For operators of essential services, the Ministry considers the Norwegian National Security Authority’s basic principles for ICT security adequate for complying with the requirements for digital security. Nevertheless, the determination of necessary and proportionate security measures in specific cases will vary, requiring a case-by-case assessment of the principles’ application. The Ministry dose not clarify whether these principles will be formalized in regulation or retained as guidelines, but emphasize the need for clear requirements must be balanced against the need for dynamic development and flexibility. Consequently, upcoming regulations are likely to offer more guidance than specific rules.

Concerning digital service providers, the requirements are less stringent, as these entities are generally considered less critical to society. At the same time, the Ministry requires a risk-based approach in each specific case. Unlike operators of essential services, digital services are often more cross-border in nature, making the need for a harmonized regulatory framework more important. The Implementing Directive (Commission Implementing Regulation (EU) 2018/15), therefore, leaves less room for national adaptation. Harmonization will be ensured by requiring digital service providers to consider:

• Information system security and physical security
• Incident management
• Management of business continuity (maintaining service delivery)
• Monitoring, audit, and testing
• Compliance with international standards

The detailed content of these measures will be outline in regulations based on the Implementing Directive.

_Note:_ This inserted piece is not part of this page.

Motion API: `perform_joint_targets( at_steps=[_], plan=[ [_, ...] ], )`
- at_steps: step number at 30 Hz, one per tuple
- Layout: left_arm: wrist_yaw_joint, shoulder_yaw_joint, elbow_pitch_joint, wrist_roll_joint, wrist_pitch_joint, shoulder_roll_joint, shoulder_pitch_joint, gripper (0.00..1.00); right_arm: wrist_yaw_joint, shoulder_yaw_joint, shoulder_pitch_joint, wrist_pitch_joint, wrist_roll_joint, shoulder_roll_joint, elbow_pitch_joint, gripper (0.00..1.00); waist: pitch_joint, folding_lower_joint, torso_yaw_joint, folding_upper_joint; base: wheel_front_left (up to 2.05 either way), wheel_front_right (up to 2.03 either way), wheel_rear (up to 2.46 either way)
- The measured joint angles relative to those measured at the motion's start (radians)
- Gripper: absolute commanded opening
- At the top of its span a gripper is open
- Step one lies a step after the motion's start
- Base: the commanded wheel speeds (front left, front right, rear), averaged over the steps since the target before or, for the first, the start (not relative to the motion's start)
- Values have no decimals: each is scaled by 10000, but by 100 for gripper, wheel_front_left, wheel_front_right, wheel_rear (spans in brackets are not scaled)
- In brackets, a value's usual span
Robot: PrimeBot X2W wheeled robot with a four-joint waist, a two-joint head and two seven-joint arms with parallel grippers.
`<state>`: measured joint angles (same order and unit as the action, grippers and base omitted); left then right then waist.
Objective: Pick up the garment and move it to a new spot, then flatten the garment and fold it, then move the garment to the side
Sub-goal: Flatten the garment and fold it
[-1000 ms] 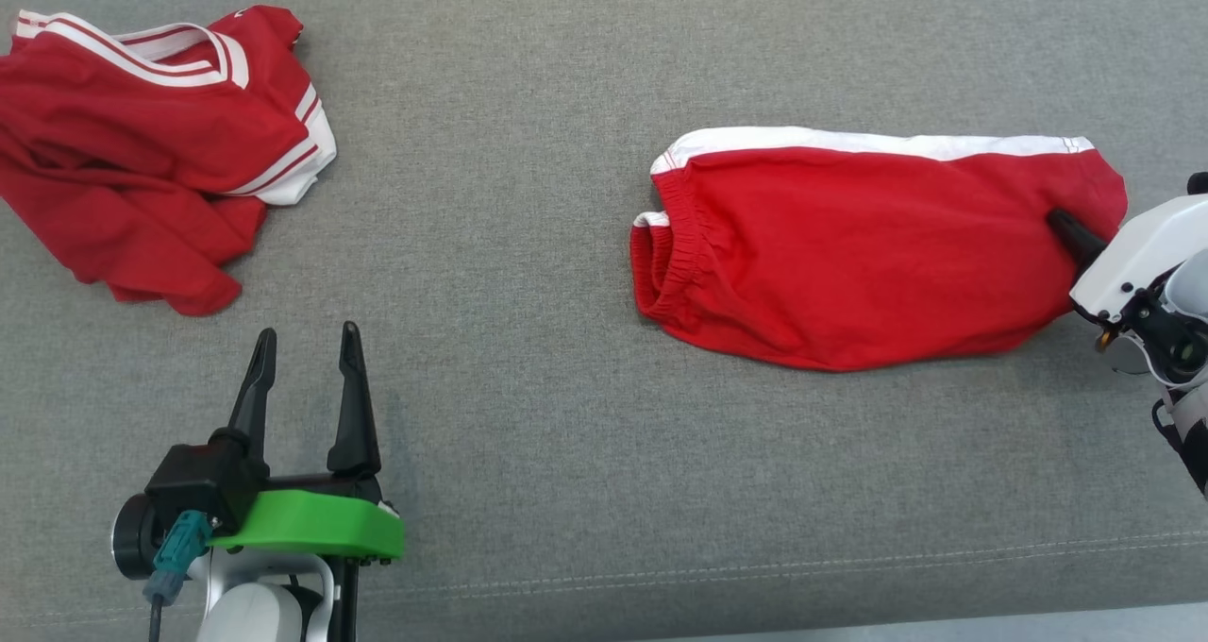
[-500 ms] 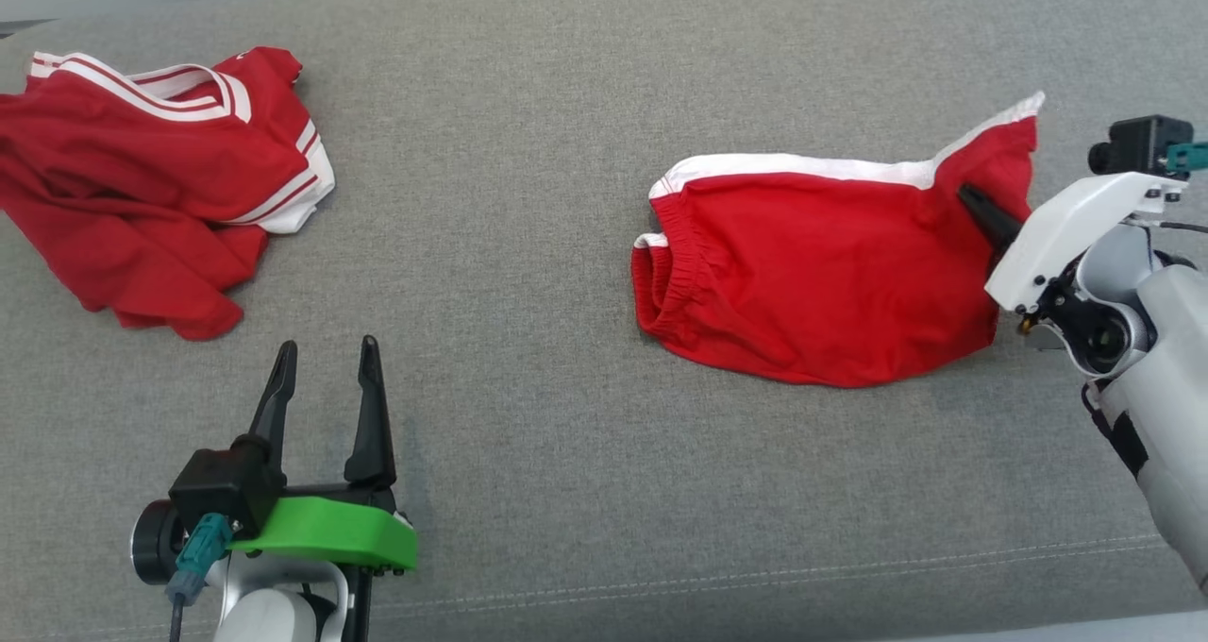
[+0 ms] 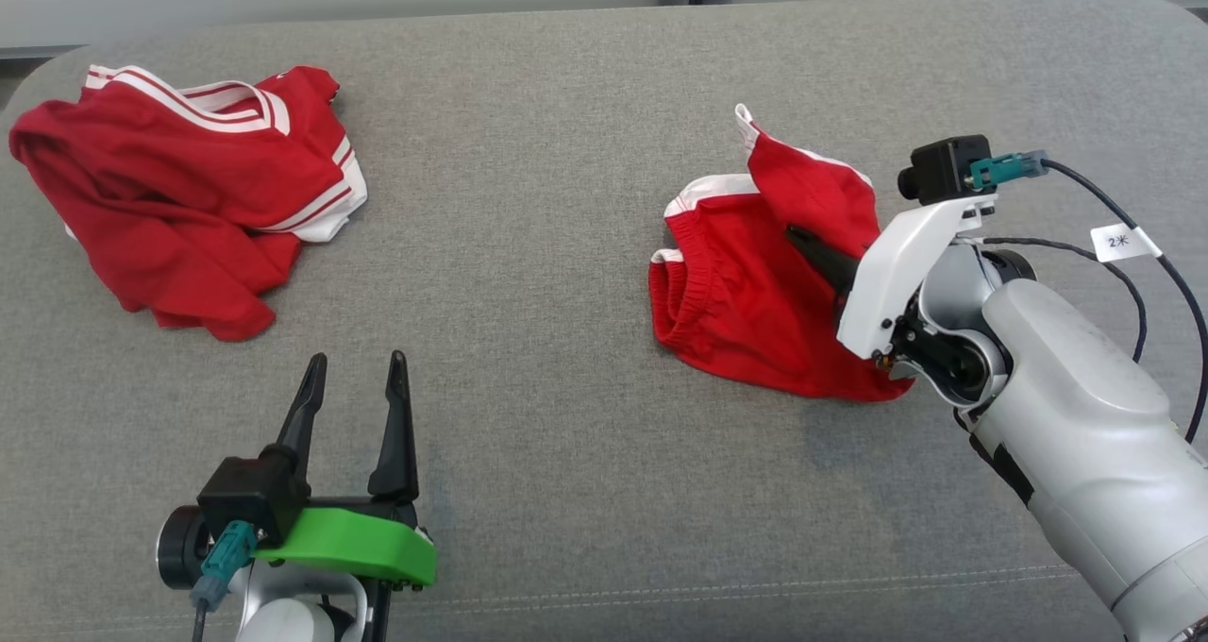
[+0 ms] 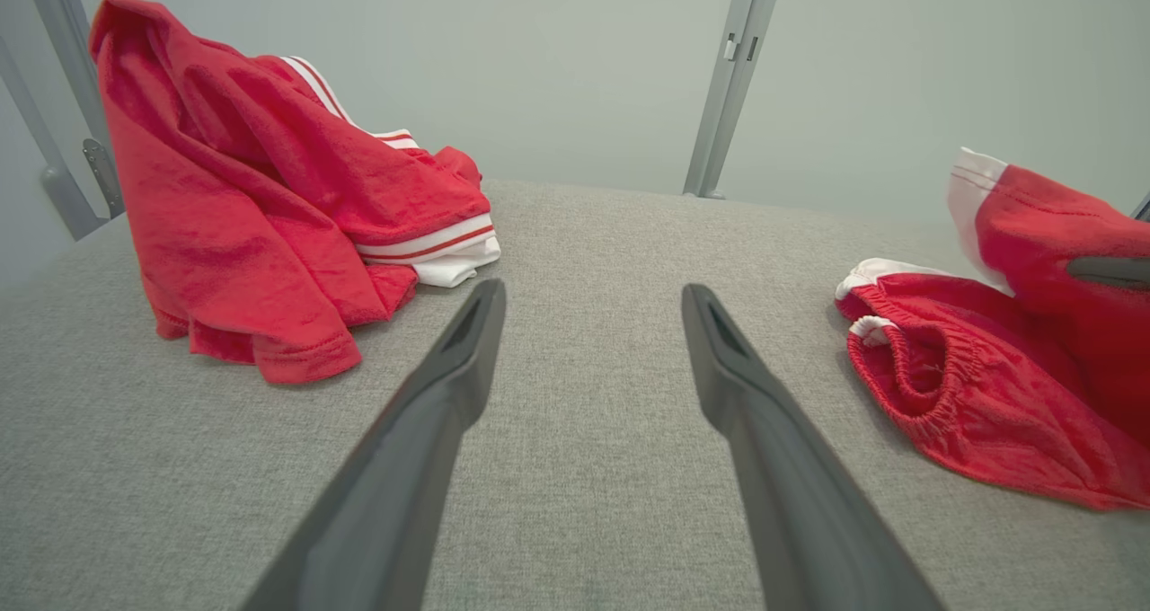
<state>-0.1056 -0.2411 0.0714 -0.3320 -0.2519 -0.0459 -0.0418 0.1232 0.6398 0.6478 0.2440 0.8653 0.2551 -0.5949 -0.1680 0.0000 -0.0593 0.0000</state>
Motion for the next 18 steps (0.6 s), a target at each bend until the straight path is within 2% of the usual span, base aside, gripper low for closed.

Notification and supervision
Companies are obligated to report incidents significantly impacting the provider’s service delivery without undue delay. While the assessment of the duty to notify is similar for operators of essential services and digital service providers, where emphasis is placed on the number of affected users and geographic area, digital services providers must additionally consider the importance of the service and its economic and/or societal activity.

The supervisory authority holds the responsibility for ensuring compliance with the law through various means, including inspections and requiring insight into necessary information, orders, fines for violations, and coercive fines. The Ministry has announced upcoming regulations concerning the relevant supervisory authority and proposes an approach where sector authorities are responsible supervisory bodies within their sectors. However, this approach requires sufficient expertise and the creation of clear general cross-sector guidelines to prevent fragmented practices across sectors.

From NIS1 to NIS2
The NIS1 directive serves as a minimum directive, allowing states to impose stricter requirements and expand the scope as desired. According to the Ministry, the law is intended as a starting point for further development of regulation in digital security. The NIS2 directive, adopted in the EU on December 14, 2022, will repeal the NIS1 directive from October 24, 2024. The new directive recognizes the NIS1 directive as a good starting point but deems it insufficient in establishing an adequate standard for digital security. In particular, the NIS2 directive underscores that the ambiguity of the NIS1 directive, especially concerning the implementation of security measures and supervision, has led to fragmented implementation in member states, thereby hindering effective protection.

As of now, the NIS2 directive is not included in the EEA Agreement. If included changes to the Digital Security Act and related regulations will be necessary.

For service providers operating in both Norway and the EU, this entails that adherence to both the Digital Security Act and the NIS2 Directive will be necessary. Consequently, it may be advisable for such entities to proactively initiate efforts to comply with the requirements of the NIS2 Directive.